I lean back, pulling my hand from her loose fingers. “Why do you want to stay with me, Grace?”
“Why not?” She looks around my place, nonchalant. “It’s nice here. You’re nice. We fuck nice. It would be nice to stay here.”
I laugh at her answer. “I’m not nice.” She only raises an eyebrow in response. “And I don’t live here.”
Her eyes narrow at this. “You said this was your place.” She sounds angry, like she’d have reason to be angry with me if I lie to her?
“It is, but I don’t live here. My home is in Alexander Valley, outside the city.”
Her smile is big again. “Sounds nice. I could use a little down time.”
I should kick her out. I should get rid of her craziness right now and forget all about my obsession, but that’s not me. If I could forget my obsessions so easily, I wouldn’t be the man I am. For now, I’m tied to her, at least until I have her screams in my head, lulling me to sleep.
I let my smile slowly spread, knowing it’s both handsome and alarming. She only brightens more, smiling more herself. “All right. We can go to my house and stay there.” She nods and relaxes back into the sofa, like she’s won a game of chess. “But let’s get a few things straight first, Red.” She frowns at me again. “I meant what I said. I’m not nice. I won’t be nice from here on out.” She smiles again, acting as if I’m telling a joke and she already knows the ending.
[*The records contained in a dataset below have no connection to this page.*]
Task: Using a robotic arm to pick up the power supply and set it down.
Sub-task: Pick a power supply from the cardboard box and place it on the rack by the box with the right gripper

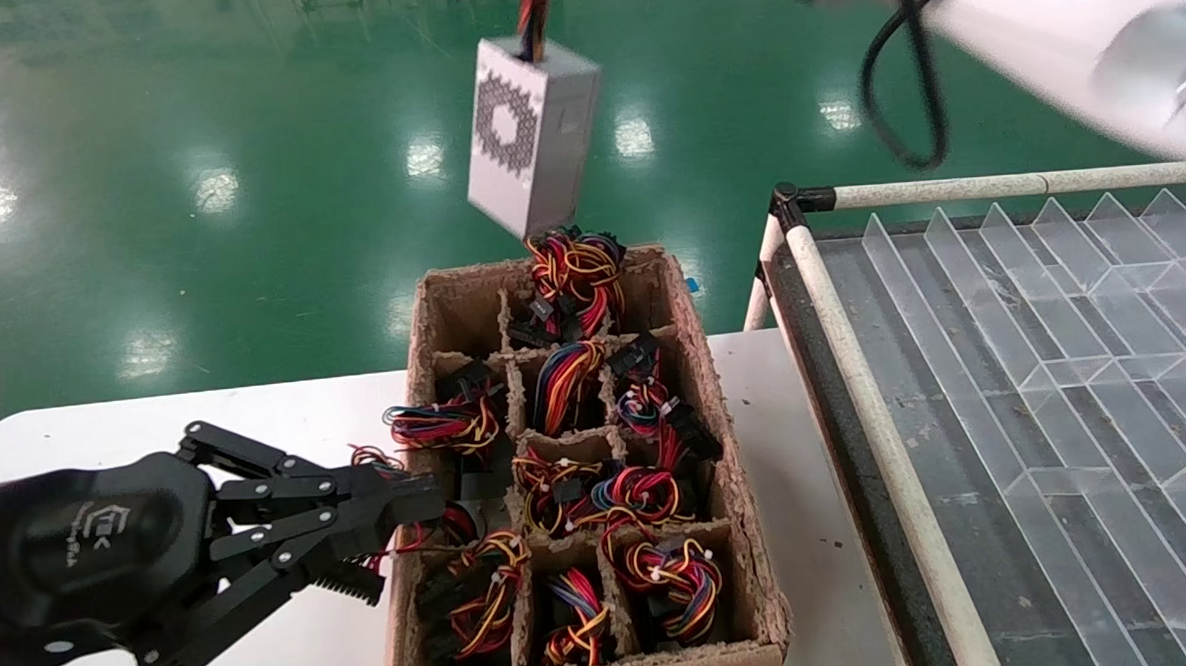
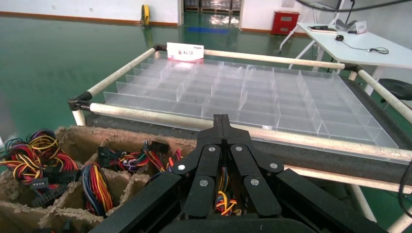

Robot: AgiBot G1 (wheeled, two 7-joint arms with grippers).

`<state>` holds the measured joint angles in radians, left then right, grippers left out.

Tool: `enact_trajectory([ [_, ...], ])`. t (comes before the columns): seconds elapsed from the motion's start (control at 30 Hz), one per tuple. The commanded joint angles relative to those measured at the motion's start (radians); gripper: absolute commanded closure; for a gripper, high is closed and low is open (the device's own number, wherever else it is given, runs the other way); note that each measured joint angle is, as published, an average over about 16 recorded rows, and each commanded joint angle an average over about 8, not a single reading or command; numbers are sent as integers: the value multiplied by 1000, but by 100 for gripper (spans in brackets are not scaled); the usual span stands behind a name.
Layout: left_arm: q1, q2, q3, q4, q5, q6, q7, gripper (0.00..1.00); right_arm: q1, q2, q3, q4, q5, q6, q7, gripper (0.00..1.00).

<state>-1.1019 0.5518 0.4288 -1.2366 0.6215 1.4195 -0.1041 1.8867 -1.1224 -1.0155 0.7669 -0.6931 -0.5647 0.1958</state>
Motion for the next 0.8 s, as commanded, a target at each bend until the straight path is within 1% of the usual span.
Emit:
enact_trajectory([
  [0.03,0,0,0,0,0,0,0,100,30,10,-3,-13,-18,-11,-15,100],
  [0.2,0,0,0,0,0,0,0,100,72,35,-4,-62,-49,-17,-52,100],
  [0.33,0,0,0,0,0,0,0,100,83,61,-4,-103,-66,-16,-76,100],
  [0.8,0,0,0,0,0,0,0,100,35,139,-19,-252,-99,7,-111,100],
])
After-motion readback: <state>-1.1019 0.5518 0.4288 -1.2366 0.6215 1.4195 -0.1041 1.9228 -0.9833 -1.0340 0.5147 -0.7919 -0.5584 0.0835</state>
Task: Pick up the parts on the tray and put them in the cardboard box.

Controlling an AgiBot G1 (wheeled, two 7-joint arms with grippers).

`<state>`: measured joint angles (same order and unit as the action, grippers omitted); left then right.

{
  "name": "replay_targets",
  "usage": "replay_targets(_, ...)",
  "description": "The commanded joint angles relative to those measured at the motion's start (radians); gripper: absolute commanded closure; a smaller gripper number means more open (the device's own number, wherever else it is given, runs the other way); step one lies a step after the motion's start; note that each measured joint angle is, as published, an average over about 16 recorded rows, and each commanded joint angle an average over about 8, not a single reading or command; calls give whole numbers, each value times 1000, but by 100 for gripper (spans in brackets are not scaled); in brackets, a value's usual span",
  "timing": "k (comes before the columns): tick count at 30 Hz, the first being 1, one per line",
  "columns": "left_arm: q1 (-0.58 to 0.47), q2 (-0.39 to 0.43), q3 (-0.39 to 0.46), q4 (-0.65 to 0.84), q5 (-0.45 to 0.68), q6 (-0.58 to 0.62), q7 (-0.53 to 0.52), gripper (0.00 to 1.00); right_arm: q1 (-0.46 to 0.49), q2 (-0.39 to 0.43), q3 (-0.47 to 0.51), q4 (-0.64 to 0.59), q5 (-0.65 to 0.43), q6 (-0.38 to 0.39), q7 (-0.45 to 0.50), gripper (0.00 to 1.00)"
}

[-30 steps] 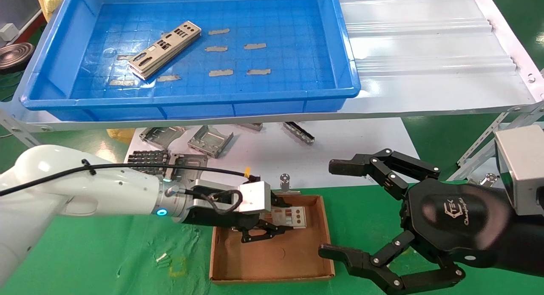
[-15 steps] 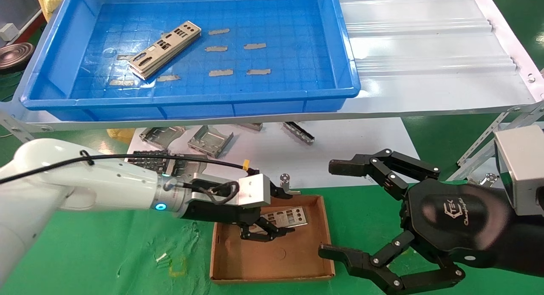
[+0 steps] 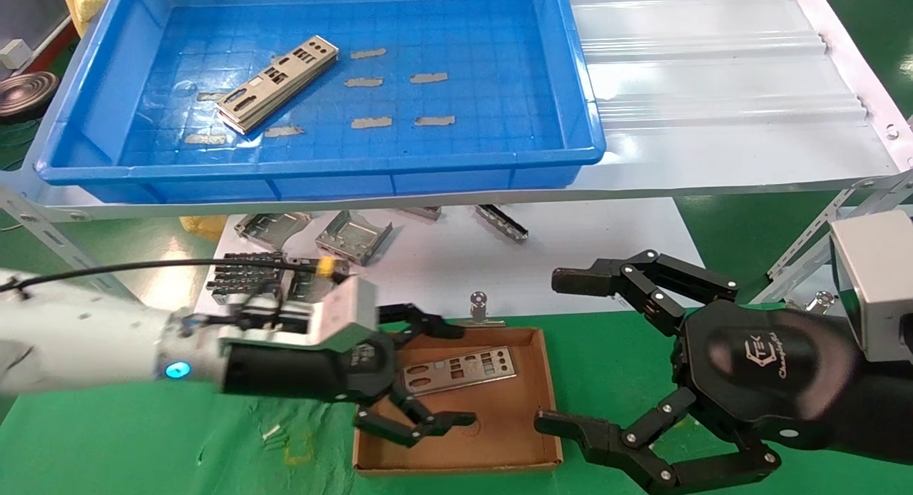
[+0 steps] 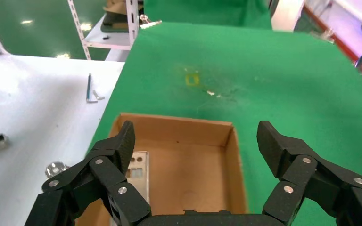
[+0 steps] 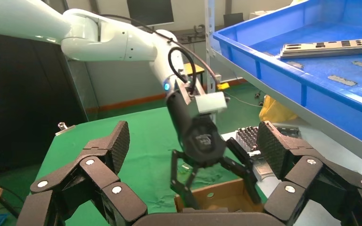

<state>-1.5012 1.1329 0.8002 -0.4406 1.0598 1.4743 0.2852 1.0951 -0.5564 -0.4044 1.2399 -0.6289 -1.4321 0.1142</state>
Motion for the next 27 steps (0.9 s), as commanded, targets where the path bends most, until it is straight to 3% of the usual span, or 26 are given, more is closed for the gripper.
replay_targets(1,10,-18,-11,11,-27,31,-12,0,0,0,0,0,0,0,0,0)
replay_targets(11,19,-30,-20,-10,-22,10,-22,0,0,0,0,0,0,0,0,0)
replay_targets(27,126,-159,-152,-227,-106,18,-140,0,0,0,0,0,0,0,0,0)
She can’t be so crazy that she’s missing the tone I’m using, that she’s missing my darkened look of warning…can she? I search her eyes and can’t get past the stony smile. So she’s not batshit crazy. No, just hardened. Maybe she doesn’t believe me? Or maybe she thinks that I only mean the games she played with Josh or any other guy that’s tried to dom her? I don’t know if it’s a new level of cruelty—my desire to give her forewarning. Am I now a cat that bats the mouse around, even when we both know how it will end anyway?